During this worship moment, I had a warm sensation make its way down my body from my chest and over my uterus and before my head could catch up the words “God has healed me,” came out of my mouth to my mum.
The next day we went to the specialist’s offices to discuss an operation in 6 months time as he was so booked out. In this consultation the doctor got a phone call and walked out of the room. My mum jumped to her feet and started to pray for a cancellation and sure enough, the doctor came back into the room saying, “I’ve had a cancellation, you can have the operation tomorrow!”
Long story short and a whole lot of bowel prep later, the surgeon came into the room post op very upset mumbling angry words. Note: I am high on strong drugs, also note; not a great time to laugh in his face!
He proceeds to say; “I have no idea why your specialist has sent you to me, there is nothing wrong with you! You are a perfectly healthy young women and there is no endometriosis present! Our jaws hit the floor.
I thought getting back it would be a sky of continuous rainbows and life would be all sparkles, yet the journey ahead wasn’t smooth sailing. It was more tests, more operations, more disappointment, more pain to the point where my doctor put me on a steroid to stop my cycle.

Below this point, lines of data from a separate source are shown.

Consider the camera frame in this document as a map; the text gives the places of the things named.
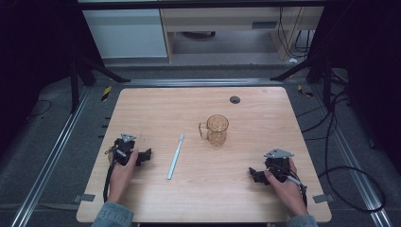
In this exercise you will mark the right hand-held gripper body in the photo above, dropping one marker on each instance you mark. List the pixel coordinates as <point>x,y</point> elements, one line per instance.
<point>277,164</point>

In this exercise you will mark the clear glass measuring cup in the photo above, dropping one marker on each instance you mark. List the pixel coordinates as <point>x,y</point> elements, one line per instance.
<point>217,130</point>

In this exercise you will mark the white cabinet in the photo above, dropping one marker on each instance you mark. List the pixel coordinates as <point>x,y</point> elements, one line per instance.
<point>126,34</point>

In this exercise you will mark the person's left hand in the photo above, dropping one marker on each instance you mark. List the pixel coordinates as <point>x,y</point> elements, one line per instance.
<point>121,179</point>

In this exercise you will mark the black metal stand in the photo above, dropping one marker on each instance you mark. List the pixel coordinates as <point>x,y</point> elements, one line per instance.
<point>74,85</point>
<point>326,82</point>

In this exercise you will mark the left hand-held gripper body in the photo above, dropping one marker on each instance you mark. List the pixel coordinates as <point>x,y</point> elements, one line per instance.
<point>125,148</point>

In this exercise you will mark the light blue toothbrush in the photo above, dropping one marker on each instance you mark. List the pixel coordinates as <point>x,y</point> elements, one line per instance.
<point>175,157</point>

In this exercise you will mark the yellow black tape marker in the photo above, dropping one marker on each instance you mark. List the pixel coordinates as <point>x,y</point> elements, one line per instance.
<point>304,90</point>
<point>106,93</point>

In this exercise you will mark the small white floor object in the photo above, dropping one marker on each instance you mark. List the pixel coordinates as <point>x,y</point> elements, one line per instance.
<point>293,60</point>

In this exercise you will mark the grey tape piece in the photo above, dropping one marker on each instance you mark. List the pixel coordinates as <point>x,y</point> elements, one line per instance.
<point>323,198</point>
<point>84,197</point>

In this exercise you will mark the aluminium floor rail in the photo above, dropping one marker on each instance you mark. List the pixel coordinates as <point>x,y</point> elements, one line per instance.
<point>47,164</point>
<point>201,82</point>
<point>353,164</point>

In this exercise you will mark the person's right hand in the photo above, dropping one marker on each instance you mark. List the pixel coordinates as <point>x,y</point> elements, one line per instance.
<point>288,195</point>

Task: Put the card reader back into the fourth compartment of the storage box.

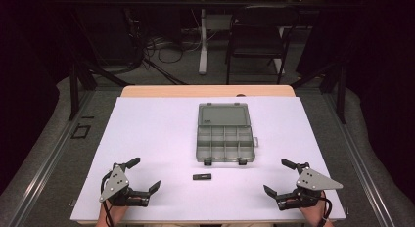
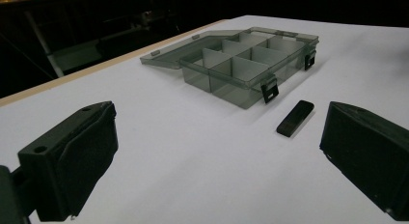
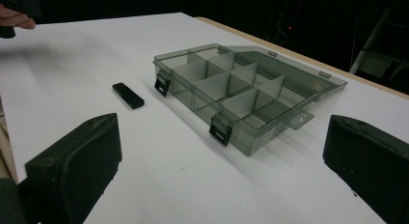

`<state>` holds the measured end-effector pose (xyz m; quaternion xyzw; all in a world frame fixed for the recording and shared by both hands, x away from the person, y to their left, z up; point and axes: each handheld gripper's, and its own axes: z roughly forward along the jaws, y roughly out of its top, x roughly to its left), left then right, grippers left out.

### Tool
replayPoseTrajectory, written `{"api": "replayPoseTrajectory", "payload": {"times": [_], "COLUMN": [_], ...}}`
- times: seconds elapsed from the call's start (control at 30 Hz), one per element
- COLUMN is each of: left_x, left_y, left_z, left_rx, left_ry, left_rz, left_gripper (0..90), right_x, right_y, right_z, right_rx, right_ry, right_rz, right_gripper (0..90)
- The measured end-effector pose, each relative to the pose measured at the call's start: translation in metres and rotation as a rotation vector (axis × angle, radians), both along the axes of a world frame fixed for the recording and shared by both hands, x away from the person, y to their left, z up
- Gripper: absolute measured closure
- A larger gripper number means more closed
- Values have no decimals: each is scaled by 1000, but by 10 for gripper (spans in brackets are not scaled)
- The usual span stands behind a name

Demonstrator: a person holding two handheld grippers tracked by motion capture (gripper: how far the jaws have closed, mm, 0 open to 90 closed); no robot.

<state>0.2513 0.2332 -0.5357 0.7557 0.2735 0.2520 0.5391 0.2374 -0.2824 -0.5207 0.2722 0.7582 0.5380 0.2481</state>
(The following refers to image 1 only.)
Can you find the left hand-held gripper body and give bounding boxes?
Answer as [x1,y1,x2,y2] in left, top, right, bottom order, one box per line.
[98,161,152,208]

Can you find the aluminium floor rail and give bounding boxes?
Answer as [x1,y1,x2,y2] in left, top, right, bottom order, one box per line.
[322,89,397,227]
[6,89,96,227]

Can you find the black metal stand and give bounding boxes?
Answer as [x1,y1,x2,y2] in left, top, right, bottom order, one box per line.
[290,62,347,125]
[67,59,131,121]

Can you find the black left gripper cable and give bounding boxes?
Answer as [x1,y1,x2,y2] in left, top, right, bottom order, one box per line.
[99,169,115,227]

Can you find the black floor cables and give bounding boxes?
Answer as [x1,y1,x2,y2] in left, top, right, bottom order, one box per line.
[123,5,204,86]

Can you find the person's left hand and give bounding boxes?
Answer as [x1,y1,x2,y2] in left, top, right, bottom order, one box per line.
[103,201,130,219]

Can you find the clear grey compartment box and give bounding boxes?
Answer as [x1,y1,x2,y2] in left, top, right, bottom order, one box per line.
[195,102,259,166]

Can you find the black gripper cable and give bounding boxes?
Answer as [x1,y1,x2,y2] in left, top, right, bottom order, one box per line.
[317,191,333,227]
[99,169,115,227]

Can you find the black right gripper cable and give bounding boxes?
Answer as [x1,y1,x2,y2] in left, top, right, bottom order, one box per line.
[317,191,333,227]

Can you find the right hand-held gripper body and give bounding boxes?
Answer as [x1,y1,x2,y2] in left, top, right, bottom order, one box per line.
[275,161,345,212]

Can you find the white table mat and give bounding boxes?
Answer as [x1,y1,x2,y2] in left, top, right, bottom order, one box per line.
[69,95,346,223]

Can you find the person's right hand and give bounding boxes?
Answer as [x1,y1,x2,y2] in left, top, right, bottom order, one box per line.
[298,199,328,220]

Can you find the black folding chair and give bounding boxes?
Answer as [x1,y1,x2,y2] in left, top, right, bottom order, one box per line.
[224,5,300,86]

My doctor couldn’t believe the result from the operation and still to this day says, “There was definitely Endometriosis present when I sent you to Sydney!”
This all continued until one day I was feeling so sick, I went to my local GP. He said to me, let’s just do a pregnancy test to rule it out, because if it were, it would be an ectopic pregnancy, so don’t get excited, we would need to book you into hospital.
I took a breath and prepared myself for the worst and if it was a positive result that I would need to figure out my Uni / work schedule to take time off for the operation. In no way did I prepare myself for the joy of having a baby!
And there it was, the result came up positive, but my demeanour was not positive at all, I was discouraged and put out by the information given prior because it meant my body needed to go through more trauma.
The Dr ends up sending me to the sonographer for a scan and of course I took Andy for moral support and again not both filled with excitement but positioning ourselves to deal with what was next. I lay on the bed again with a beating heart and counting the lights above my head.
BUT WAIT, this time was different!! The lady said with excitement in her voice, there is a strong heartbeat, there is your baby in your womb!
Om my gosh! I’m having a baby! So many tears, so many thoughts; would my body carry the baby full term, would I miscarry, will they say, “just joking”, you need to have another operation. So many questions flooded my mind!
Ryan David Kirk was born 2 weeks early, healthy via C-section. A miracle and testimony to the goodness and faithfulness of God, who loved me at my weakest, who held me when I was broken, who didn’t turn his back on me when I was swearing at the sky and who walked with me making sure I was never alone.
I’ve gone on to have 3 handsome, strong, loving boys. All miracles too! My Endo came back in full swing after each pregnancy again more operations, more pain, more opportunities to share of the love and faithfulness of God with women struggling to have babies. More opportunities to pray with women who have become weary from this journey in their own lives. I choose to see my life as an opportunity for God to be lifted high no matter the outcome.
God uses every situation to turn it around for His goodness and I wholehearted believe that despite the odds, which may seem against you that he is working without you even realising!
Still to this day and in fact, just yesterday I saw my specialist and we both still marvel.
I think his words sum up this whole journey when he said, “despite everything you have gone through Christie, it’s hard to believe that there isn’t a God!!”
My battle with endometriosis has been a wrestle. Full of ups and downs, highs and lows. But it has also opened my eyes to God’s infinite goodness and His ultimate faithfulness even in the middle of the struggle.
They said, “I’d never have kids.” But God had other plans.